Un festival de créativité malgré la morosité
Au-delà des chiffres d’affaires et des projets business, l’Expo Jeune a surtout été une bouffée d’air frais dans un contexte souvent étouffant. Sculptures, peintures, produits cosmétiques naturels, plats typiques, jeux interactifs… La diversité était au rendez-vous.
Les visiteurs ont pu découvrir l’étendue du talent haïtien, de la gastronomie à la technologie. Des artistes et groupes musicaux ont animé la journée, créant cette atmosphère conviviale et festive qui contraste si fortement avec la morosité ambiante.
Vanessa Jean Charles, Claudine Pierre et d’autres artisans confirmés ont également participé à cette transmission intergénérationnelle du savoir-faire, rappelant que l’entrepreneuriat en Haïti s’inscrit dans une continuité historique.

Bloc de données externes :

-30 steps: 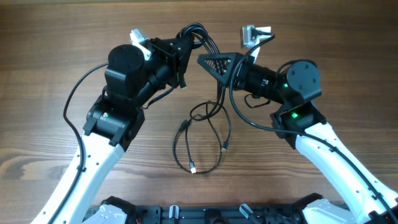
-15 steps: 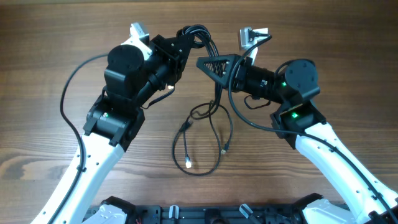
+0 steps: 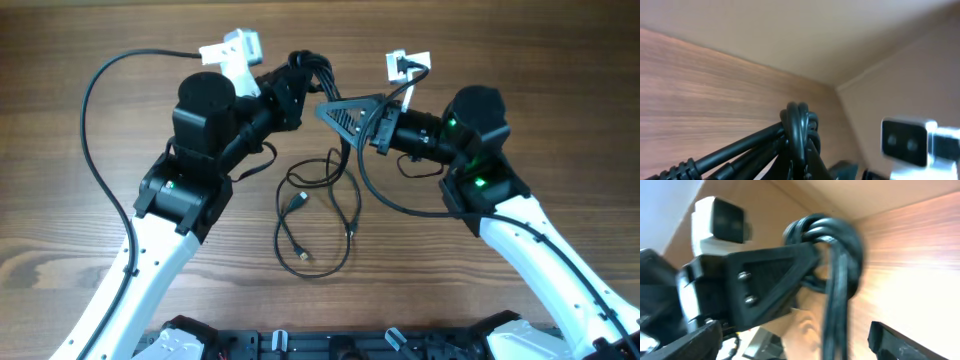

L’espoir a rendez-vous avec l’audace
En donnant la parole aux créateurs et en valorisant les produits locaux, l’Expo Jeune 2025 a envoyé un message fort : l’avenir d’Haïti ne se décrète pas dans les bureaux climatisés, il se construit dans les ateliers, les échoppes et les petites entreprises de ceux qui osent.
Ces jeunes entrepreneurs nous rappellent une vérité fondamentale : un pays ne meurt jamais tant qu’il y a des gens pour y croire et pour y investir leur énergie. Dans cette Haïti en quête de stabilité, leur engagement constitue plus qu’un espoir – c’est une promesse d’avenir.
Alors que tant de nos compatriotes cherchent des solutions à l’extérieur, ces jeunes nous prouvent qu’il est encore possible de construire quelque chose de beau et de durable sur cette terre qui nous a vus naître. Leur message est clair : Haïti mérite qu’on se batte pour elle.